# [Assignment]
Give again, word for word, each line below starting at the one that contains "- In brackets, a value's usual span" and ending at the one that contains "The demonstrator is".

───── Source material

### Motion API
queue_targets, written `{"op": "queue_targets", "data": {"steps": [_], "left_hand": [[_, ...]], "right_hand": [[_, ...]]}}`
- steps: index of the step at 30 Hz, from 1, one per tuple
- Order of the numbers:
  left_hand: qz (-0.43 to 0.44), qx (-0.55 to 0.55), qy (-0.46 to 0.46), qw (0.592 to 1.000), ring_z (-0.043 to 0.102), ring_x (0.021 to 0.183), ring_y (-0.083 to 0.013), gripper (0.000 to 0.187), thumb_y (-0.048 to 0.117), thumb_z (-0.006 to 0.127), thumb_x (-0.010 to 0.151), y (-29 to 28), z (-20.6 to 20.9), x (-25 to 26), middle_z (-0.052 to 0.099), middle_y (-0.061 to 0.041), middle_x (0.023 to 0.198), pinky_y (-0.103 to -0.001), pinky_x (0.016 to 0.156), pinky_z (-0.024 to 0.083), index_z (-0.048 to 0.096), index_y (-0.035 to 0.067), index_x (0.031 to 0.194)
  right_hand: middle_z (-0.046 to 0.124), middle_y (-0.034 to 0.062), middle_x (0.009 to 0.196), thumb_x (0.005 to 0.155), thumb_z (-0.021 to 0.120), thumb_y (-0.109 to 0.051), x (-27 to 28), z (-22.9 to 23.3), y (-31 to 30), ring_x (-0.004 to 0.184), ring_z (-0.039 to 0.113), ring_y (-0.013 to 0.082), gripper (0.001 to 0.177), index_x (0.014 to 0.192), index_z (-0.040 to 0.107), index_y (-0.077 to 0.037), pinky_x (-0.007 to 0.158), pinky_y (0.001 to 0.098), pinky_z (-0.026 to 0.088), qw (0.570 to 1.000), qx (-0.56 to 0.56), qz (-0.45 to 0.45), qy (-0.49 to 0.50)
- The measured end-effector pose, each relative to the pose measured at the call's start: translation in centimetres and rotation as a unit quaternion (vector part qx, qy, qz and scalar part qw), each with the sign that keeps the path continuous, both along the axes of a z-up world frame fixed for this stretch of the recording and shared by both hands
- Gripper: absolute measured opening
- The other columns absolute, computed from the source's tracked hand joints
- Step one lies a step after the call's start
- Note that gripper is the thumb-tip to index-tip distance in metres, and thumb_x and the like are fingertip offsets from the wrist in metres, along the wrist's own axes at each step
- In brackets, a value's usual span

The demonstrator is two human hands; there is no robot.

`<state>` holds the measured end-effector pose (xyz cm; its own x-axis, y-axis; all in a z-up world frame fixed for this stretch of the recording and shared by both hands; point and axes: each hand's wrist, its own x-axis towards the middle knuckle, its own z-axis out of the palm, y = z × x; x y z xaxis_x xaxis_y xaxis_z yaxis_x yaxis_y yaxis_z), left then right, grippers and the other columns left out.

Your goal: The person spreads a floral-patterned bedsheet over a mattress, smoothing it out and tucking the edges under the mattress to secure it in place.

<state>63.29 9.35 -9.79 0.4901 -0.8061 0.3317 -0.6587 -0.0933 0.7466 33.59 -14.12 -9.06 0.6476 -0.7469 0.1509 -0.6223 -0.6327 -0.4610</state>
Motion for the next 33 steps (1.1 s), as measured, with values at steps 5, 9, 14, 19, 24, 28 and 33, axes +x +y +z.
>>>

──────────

# [Result]
- In brackets, a value's usual span

The demonstrator is two human hands; there is no robot.

The given output is complete.